A trio of longtime friends from Alabama have joined forces with various other talented filmmakers to produce Wet Seal Cigarettes, a short film about a man who appears to be losing his sanity while trying to maintain his individuality in a consumerist society. Wet Seal Cigarettes, a fictional cigarette brand, serves as a crucial element in the story as the lead character struggles to overcome the pressures he faces on every corner.

“This short film takes every opportunity to inspire the individual to be more than what they consume, whether it be their environment, media, or even the illustrious Wet Seal Cigarette,” Nicholas G. Sims, who serves as the star and executive producer of the movie, told Blavity.

According to the producers, Wet Seal Cigarettes “blends and bends cinematic genres to create a world where consumerism is eating individualism alive.”

“In a series of genre-bending events, Nicholas Bordeaux has to fight to remain sane in a surrealistic New York as he resists a new world order and the temptation of the coveted ‘Wet Seal Cigarette’ within this spunky French New Wave Short Film,” the film’s synopsis states. 

In his previous scripts, Percival Bernard, a writer for the short film, has featured many characters who are often seen with cigarettes in their hands. Now, in the writer’s latest project, cigarettes serve as an even more important part of the story.

“My characters always smoke cigarettes somewhere in a scene. I was like they’re smoking cigarettes so much, why don’t I make the cigarettes kind of like a character,” Bernard said. “So in anything I make, whatever cigarette they’re smoking, that’s going to be a Wet Seal Cigarette. That’s the fictional brand. It was an idea just to write a film about those cigarettes and kind of create this world behind it that encompasses what the vibe is.”

In the case of Wet Seal Cigarettes, the film conveys a dreamlike world, featuring authoritative figures and other peculiar characters who pressure Bourdeaux into giving into temptation. 

Sims has been pursuing his own dream of becoming a movie star since his childhood days in Mobile, Alabama. The filmmaker took a major step forward when he recently joined two of his friends to launch a Black-owned film company, Pyramidal Productions. The company’s goal, according to Sims, is to tell stories of underserved groups.

“We’re trying to create a lens for them to tell their stories…it may not have been told somewhere else,” the Pyramidal founder said. 

The filmmakers chose a Pyramid as the logo of their company, reflecting the symbol that’s often associated with African history and culture. But there’s also a reason why the Pyramid is shown upside down.

“I turned the pyramid upside down because I wanted to look at it from many dimensions,” Sims said. “Because when I say we represent people of color, I’m not just talking about Black people. We represent people from all underserved communities.” 
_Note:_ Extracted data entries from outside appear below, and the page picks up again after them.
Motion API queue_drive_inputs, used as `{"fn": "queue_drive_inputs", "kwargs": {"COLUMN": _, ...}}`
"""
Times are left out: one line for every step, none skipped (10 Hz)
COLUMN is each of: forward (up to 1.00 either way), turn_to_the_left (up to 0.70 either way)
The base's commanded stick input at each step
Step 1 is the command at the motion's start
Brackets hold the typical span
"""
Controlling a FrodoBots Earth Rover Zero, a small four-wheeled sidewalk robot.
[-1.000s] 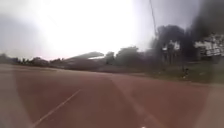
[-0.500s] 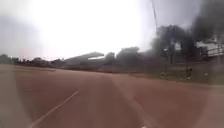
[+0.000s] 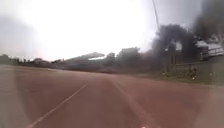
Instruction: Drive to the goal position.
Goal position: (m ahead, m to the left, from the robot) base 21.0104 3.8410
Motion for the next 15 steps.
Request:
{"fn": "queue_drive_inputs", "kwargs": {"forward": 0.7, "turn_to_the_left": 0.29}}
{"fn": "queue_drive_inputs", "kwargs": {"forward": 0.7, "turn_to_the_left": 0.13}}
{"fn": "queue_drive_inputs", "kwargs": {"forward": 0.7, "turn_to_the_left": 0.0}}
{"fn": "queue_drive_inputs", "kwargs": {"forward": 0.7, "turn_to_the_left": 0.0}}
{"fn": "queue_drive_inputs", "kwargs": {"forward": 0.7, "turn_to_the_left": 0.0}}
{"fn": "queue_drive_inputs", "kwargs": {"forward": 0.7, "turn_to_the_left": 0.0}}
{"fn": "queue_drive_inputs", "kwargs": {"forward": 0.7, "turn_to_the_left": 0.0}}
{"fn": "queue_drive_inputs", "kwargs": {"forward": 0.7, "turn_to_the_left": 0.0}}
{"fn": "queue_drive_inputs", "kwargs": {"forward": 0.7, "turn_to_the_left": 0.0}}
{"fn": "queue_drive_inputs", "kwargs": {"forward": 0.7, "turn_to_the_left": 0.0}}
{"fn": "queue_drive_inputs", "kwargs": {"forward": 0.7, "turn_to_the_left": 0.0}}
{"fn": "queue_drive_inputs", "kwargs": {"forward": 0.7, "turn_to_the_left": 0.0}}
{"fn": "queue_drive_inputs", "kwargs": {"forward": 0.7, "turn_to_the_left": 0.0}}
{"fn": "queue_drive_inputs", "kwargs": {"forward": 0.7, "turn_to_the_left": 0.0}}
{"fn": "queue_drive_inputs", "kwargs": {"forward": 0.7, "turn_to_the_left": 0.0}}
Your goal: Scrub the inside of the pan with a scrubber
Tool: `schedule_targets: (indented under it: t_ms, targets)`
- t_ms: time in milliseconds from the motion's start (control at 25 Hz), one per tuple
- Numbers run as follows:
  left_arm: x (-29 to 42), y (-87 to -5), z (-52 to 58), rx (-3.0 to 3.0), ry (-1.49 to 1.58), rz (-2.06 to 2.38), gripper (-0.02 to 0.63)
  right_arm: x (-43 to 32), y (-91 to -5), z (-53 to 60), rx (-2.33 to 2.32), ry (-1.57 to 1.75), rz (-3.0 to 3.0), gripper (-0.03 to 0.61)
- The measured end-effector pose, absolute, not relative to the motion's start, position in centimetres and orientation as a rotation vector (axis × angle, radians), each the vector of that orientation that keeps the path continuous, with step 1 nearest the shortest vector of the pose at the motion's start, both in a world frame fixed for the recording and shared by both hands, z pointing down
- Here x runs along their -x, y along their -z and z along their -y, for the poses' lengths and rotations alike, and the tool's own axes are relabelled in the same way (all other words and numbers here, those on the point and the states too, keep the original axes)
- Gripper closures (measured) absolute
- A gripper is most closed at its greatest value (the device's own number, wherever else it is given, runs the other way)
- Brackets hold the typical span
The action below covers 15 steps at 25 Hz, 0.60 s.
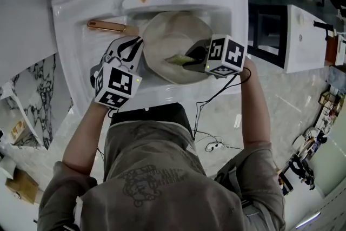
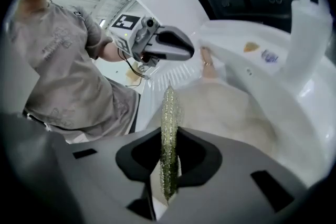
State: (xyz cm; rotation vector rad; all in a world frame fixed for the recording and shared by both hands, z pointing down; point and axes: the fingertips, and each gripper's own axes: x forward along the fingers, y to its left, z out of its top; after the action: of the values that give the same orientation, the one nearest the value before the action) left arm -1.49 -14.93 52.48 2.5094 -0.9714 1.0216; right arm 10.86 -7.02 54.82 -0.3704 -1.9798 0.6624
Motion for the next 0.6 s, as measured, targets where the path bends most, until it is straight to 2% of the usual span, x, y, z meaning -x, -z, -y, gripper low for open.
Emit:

Bernard is also another one of the three friends who co-founded Pyramidal Productions. Bernard said he started writing screenplays at 16 and continued to work on his craft during his college years. The Alabama native, however, struggled to find people who would support his work and understand his passion. Everything changed when he reconnected with his childhood friend Sims who was willing to read Bernard’s scripts and offer support.

“That’s what I needed, nobody else was trying to read my stuff,” the Wet Seal Cigarettes writer said. 

Blake Greene, another filmmaker who grew up in Mobile with Sims and Bernard, is now serving as head of productions for Wet Seal Cigarettes. Greene and Sims, who remained close throughout their childhood, reconnected with Bernand in 2019 and vowed to launch a film company. 

“All three of us grew up together in Mobile and we haven’t seen [Bernard] since middle school. When we ran into [Bernard], he told us his perspective about writing and everything. That’s when we built the production team together,” Greene said. “Here we are today.” 

The three childhood friends are now joined by Baltimore native Earl Weaver Jr., who serves as producer for Wet Seal Cigarettes. Like many people around the world, Weaver was feeling stressed while staying in quarantine during the pandemic. But he found relief after finding a viral short film created by Sims. 

Weaver said he was able to relate to Sims’ skit, which sent a message about showing compassion to people who are struggling to find hope during the pandemic.

“I stumbled across a viral video of Nicholas that went crazy all over the internet,” Weaver said. “The video resonated with me because I felt like the character that he portrayed. You can empathize a lot with what the protagonist was dealing with. That led to me reaching out to him personally and asking him how he got into film.” 

Weaver, who had been working on his filmmaking skills in college, stayed in touch with Sims and later jumped on the opportunity to work on Wet Seal Cigarettes. The film, shot in Brooklyn, turned out to be a vital experience for Weaver and the rest of the young stars. 

“The whole entire production showed us exactly what a producer is,” Weaver said. “By the time we got to the end on the last day and [Bernard] shot his last shot of the film, I saw him fall to the ground. I can just tell that was just a phenomenal experience seeing him direct it and also being able to immerse himself in the whole thing all the way to the end.”